Listed entries |
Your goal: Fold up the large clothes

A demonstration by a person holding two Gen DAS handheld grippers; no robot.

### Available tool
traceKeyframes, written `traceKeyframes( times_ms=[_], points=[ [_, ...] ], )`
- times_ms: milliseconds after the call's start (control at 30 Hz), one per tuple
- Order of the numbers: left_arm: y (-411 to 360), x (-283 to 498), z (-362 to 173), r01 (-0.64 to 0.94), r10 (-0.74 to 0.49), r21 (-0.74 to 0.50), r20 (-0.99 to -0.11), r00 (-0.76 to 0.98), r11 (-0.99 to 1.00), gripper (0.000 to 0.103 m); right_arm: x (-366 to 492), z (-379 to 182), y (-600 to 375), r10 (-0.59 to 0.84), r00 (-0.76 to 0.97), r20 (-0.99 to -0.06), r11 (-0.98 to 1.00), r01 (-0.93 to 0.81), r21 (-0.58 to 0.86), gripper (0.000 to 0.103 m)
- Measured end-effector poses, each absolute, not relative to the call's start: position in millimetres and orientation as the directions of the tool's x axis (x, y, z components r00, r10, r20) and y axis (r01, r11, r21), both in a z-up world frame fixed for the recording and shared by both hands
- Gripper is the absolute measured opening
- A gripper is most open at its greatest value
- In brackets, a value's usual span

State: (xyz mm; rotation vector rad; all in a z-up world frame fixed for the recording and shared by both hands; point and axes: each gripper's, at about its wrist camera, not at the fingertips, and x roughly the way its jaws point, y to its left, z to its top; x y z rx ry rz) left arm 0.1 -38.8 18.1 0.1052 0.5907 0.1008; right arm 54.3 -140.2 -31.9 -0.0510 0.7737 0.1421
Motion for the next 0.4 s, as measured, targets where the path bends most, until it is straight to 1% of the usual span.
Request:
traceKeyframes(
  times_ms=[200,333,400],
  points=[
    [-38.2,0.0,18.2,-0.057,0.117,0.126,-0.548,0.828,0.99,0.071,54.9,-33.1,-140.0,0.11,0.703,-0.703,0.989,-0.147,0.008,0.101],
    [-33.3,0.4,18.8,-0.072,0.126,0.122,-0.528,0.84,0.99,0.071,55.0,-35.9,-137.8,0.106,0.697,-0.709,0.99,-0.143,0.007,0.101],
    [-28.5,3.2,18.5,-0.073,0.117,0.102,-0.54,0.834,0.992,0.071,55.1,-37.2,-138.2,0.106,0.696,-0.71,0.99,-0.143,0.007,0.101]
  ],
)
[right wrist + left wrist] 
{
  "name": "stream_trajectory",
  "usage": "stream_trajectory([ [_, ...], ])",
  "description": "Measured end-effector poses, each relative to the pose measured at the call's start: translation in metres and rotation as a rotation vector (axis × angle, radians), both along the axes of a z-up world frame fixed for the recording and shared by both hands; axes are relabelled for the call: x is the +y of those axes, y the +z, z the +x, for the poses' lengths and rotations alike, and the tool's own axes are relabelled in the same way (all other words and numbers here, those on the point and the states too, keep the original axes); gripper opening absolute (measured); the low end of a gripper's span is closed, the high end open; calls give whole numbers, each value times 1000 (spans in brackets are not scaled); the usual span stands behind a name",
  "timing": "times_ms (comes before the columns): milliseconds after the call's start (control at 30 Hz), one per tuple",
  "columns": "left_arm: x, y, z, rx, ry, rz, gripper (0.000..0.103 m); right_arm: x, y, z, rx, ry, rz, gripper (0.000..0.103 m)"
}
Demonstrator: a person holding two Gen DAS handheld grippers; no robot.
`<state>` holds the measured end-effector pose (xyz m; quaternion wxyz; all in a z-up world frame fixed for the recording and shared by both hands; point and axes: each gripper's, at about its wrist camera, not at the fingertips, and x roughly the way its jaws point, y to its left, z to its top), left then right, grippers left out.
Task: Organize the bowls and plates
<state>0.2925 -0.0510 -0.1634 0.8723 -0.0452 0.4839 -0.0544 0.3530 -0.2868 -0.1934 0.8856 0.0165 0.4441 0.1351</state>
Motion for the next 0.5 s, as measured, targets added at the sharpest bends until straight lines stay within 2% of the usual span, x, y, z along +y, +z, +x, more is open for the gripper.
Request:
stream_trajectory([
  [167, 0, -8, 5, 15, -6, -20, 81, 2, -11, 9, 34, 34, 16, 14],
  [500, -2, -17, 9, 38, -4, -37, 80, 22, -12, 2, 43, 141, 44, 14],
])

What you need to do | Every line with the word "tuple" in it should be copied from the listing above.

Exercise output |
- times_ms: milliseconds after the call's start (control at 30 Hz), one per tuple
  "timing": "times_ms (comes before the columns): milliseconds after the call's start (control at 30 Hz), one per tuple",

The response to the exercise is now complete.